**WORK TASK**
What lines in the data hold the string "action"? Show them.

**GIVEN MATERIAL**
——
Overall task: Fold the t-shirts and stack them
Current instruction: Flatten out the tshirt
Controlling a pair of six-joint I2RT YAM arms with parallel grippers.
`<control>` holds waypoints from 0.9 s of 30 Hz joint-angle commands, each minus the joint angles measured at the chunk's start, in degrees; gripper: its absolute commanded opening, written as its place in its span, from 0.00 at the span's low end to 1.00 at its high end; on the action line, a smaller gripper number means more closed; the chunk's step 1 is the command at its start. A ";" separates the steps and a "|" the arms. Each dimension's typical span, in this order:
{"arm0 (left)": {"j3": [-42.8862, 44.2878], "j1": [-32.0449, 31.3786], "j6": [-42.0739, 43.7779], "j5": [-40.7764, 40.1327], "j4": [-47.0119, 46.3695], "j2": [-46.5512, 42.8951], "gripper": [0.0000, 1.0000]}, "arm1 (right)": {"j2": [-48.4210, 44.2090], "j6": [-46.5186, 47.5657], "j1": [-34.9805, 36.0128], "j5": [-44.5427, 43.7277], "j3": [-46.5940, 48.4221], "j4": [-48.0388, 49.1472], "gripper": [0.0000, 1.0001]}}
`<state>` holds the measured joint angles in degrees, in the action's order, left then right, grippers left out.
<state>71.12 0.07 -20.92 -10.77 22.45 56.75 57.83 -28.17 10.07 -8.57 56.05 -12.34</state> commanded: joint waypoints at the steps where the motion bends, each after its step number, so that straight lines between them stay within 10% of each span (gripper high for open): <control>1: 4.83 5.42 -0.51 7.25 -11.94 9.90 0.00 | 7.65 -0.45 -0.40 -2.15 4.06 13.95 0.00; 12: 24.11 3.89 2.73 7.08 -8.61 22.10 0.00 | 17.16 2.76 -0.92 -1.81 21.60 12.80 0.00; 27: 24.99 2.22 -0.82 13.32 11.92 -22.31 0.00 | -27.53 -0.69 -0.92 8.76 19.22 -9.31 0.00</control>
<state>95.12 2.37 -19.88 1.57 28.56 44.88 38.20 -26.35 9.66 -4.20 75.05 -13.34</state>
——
**WRITTEN ANSWER**
`<control>` holds waypoints from 0.9 s of 30 Hz joint-angle commands, each minus the joint angles measured at the chunk's start, in degrees; gripper: its absolute commanded opening, written as its place in its span, from 0.00 at the span's low end to 1.00 at its high end; on the action line, a smaller gripper number means more closed; the chunk's step 1 is the command at its start. A ";" separates the steps and a "|" the arms. Each dimension's typical span, in this order:
`<state>` holds the measured joint angles in degrees, in the action's order, left then right, grippers left out.

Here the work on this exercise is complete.